Flavio FavelliSerie Venezia (Estate 1972) composizione di specchi al mercurio con cornice 136×96 cm2019 Necessaria introduzione per un inquadramento generale dell’opera (e forse per scoraggiare il lettore superficiale)  Attorno al 2002 presentai i primi “specchi-archivio” che consistevano in una composizione-mosaico di tessere dello specchio originale della specchiera – tagliato in quadri di circa 4×4 cm – che […]

Flavio Favelli, Estate 1972, 136×96 cm

Flavio Favelli
Serie Venezia (Estate 1972)
composizione di specchi al mercurio con cornice 
136×96 cm
2019

Necessaria introduzione per un inquadramento generale dell’opera 
(e forse per scoraggiare il lettore superficiale) 

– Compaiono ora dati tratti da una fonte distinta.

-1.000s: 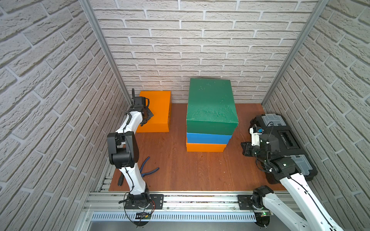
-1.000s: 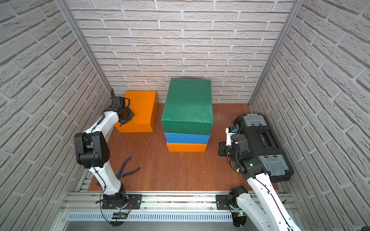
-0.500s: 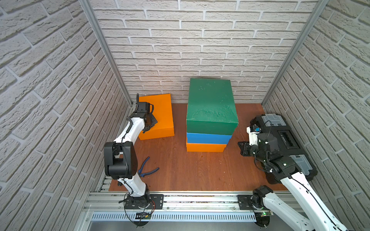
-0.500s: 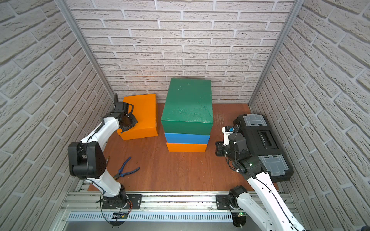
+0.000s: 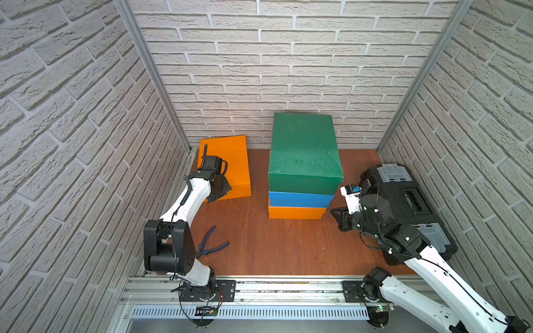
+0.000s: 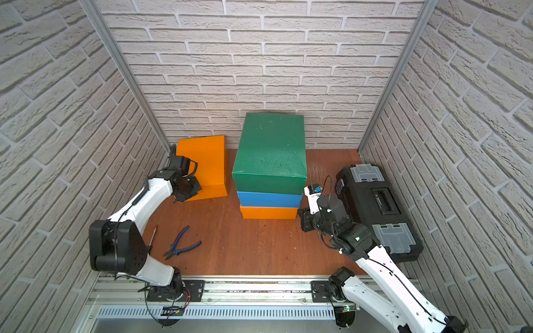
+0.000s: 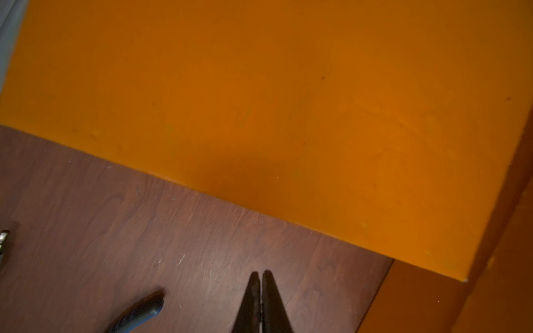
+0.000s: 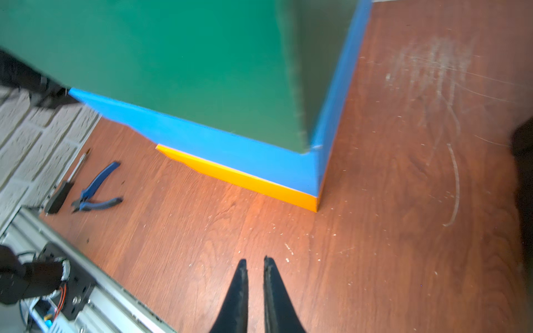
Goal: Stack the shoeboxes
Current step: Adjust the shoebox at the center of the board.
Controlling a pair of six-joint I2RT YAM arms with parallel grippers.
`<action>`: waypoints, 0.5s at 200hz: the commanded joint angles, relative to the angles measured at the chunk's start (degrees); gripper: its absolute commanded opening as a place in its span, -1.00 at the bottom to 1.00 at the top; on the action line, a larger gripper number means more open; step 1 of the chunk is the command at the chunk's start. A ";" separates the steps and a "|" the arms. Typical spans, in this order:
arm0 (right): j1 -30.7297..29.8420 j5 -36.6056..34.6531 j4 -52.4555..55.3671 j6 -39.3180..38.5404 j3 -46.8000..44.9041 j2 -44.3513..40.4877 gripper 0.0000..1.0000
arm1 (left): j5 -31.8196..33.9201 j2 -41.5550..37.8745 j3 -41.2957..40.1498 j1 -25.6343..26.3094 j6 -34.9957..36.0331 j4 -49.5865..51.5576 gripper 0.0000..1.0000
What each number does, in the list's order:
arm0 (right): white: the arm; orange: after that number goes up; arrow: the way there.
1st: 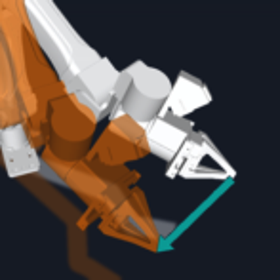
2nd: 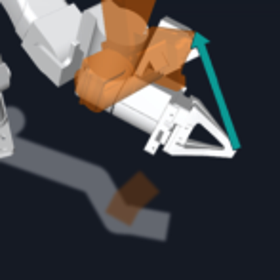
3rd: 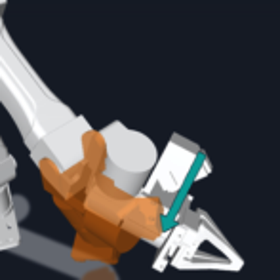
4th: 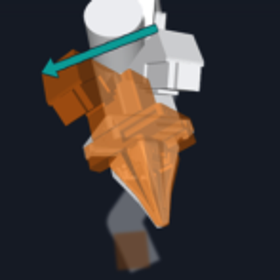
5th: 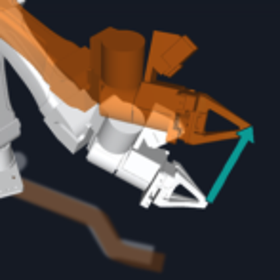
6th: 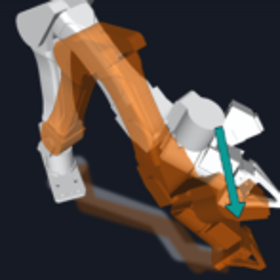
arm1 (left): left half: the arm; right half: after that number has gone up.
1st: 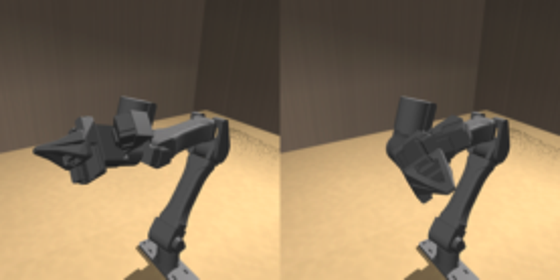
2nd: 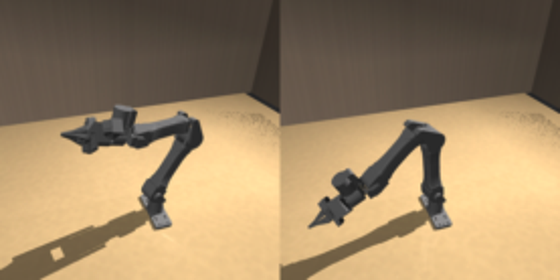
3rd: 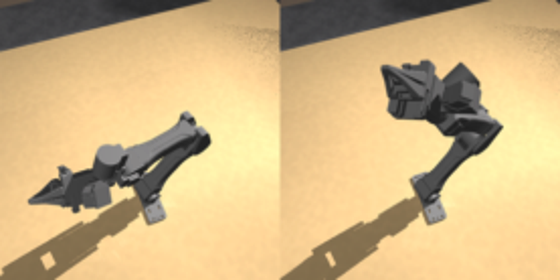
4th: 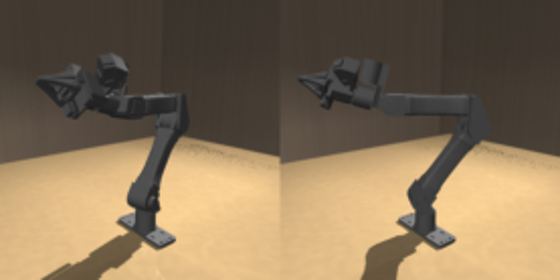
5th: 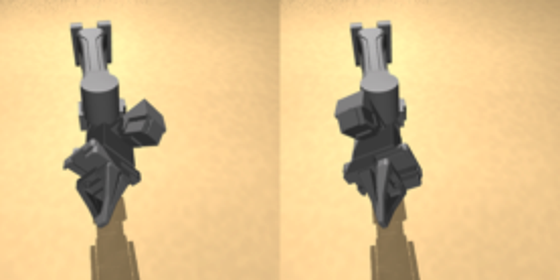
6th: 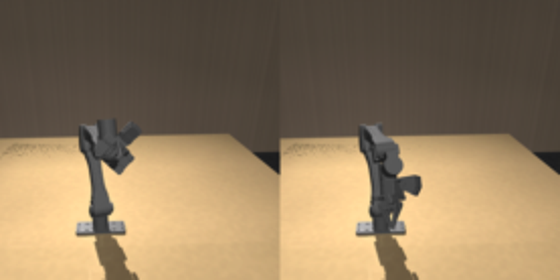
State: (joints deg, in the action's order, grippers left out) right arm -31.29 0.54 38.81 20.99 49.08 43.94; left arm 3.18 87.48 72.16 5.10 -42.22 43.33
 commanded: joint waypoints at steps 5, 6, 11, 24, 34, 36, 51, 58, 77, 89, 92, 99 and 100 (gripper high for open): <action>-7.16 -5.91 -0.96 -1.28 0.27 0.76 -0.71 | 4.27 1.05 9.45 -0.09 2.38 2.28 -0.84; -7.49 -6.08 -0.94 -1.30 0.29 0.82 -0.71 | 4.37 1.21 9.73 -0.13 2.48 2.37 -0.84; -9.07 -7.58 -0.86 -1.29 0.19 0.99 -0.71 | 4.93 2.11 11.25 -0.18 2.79 2.63 -0.84; -12.24 -10.10 -0.84 -0.84 -0.06 1.55 -0.71 | 4.46 5.04 15.03 -0.99 3.28 3.14 -0.84; -14.13 -11.25 -1.37 -0.46 -0.38 1.93 -0.71 | 4.29 7.67 17.71 -1.36 3.53 3.49 -0.84; -14.47 -11.43 -1.50 -0.37 -0.43 2.00 -0.71 | 4.29 8.16 18.18 -1.33 3.65 3.55 -0.84; -16.97 -12.90 -2.32 0.52 -0.74 2.65 -0.71 | 4.37 12.00 21.30 -1.41 4.17 3.70 -0.84; -18.25 -13.90 -2.50 0.84 -0.70 3.15 -0.71 | 4.53 13.61 22.46 -1.40 4.38 4.01 -0.85; -22.65 -17.83 -2.33 1.83 -0.11 5.20 -0.71 | 4.72 17.31 24.59 -1.53 4.60 4.22 -0.86; -25.46 -20.33 -2.18 2.37 0.45 6.81 -0.71 | 4.39 19.00 25.11 -1.51 4.96 3.61 -0.86; -26.20 -21.06 -2.12 2.53 0.63 7.28 -0.71 | 4.26 19.32 25.26 -1.49 5.07 3.37 -0.86; -27.70 -22.98 -1.71 3.00 1.24 8.32 -0.71 | 4.20 20.10 25.33 -1.51 5.22 2.99 -0.86; -27.87 -23.27 -1.62 3.05 1.30 8.47 -0.71 | 4.20 20.19 25.36 -1.55 5.22 2.94 -0.86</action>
State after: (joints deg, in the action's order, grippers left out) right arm -55.09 -15.05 38.37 22.11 49.08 49.89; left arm 6.61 105.78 95.66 3.86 -38.54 44.99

Attorno al 2002 presentai i primi “specchi-archivio” che consistevano in una composizione-mosaico di tessere dello specchio originale della specchiera – tagliato in quadri di circa 4×4 cm – che esponevo con la sua cornice originale, antica, di solito in pastiglia e a volte decorata in oro zecchino. E poi anche un secondo tipo con un vetro nero (un materiale nuovo di nome Lacobel) con la stessa tecnica. Il risultato era che lo sguardo, il volto e la figura dello spettatore veniva scomposto, così come il riflesso dell’ambiente, con un effetto fra il mosaico e il “pixel”; sul vetro nero il riflesso diventava più evanescente. Smisi di produrre questo tipo di opere verso il 2015 e già da qualche anno avevo iniziato a “graffiare” il retro di vecchi specchi, che mostravano una patina dorata che presentavo, e presento, in varie composizioni o su pannello o con cornice originale. 
Questo cambio di operazione, dalla scomposizione del recto dello specchio, all’esposizione del suo verso, è un ulteriore soffermarsi sul “problema specchio”, oggetto chiave oltre che della mia esperienza, della mia poetica e in fondo della storia dell’Occidente. 
Da qualche anno ho presentato delle composizioni di retri di specchi al mercurio, sono specchi più antichi, di fine Ottocento e primi Novecento, che sono accostati secondo varie patine e segni. Provengono da specchiere antiche (che, se in buono stato e con cornici lavorate, sono di buon antiquariato) e sono generalmente di origine francese, anche se ricordano Venezia: ed è con questo titolo che ho chiamato quest’opera con cornice originale in oro, che consiste in una composizione di due retri di specchi al mercurio, macchiati da carta, stoffa e paglia che veniva messa fra il pannello di legno e lo specchio stesso.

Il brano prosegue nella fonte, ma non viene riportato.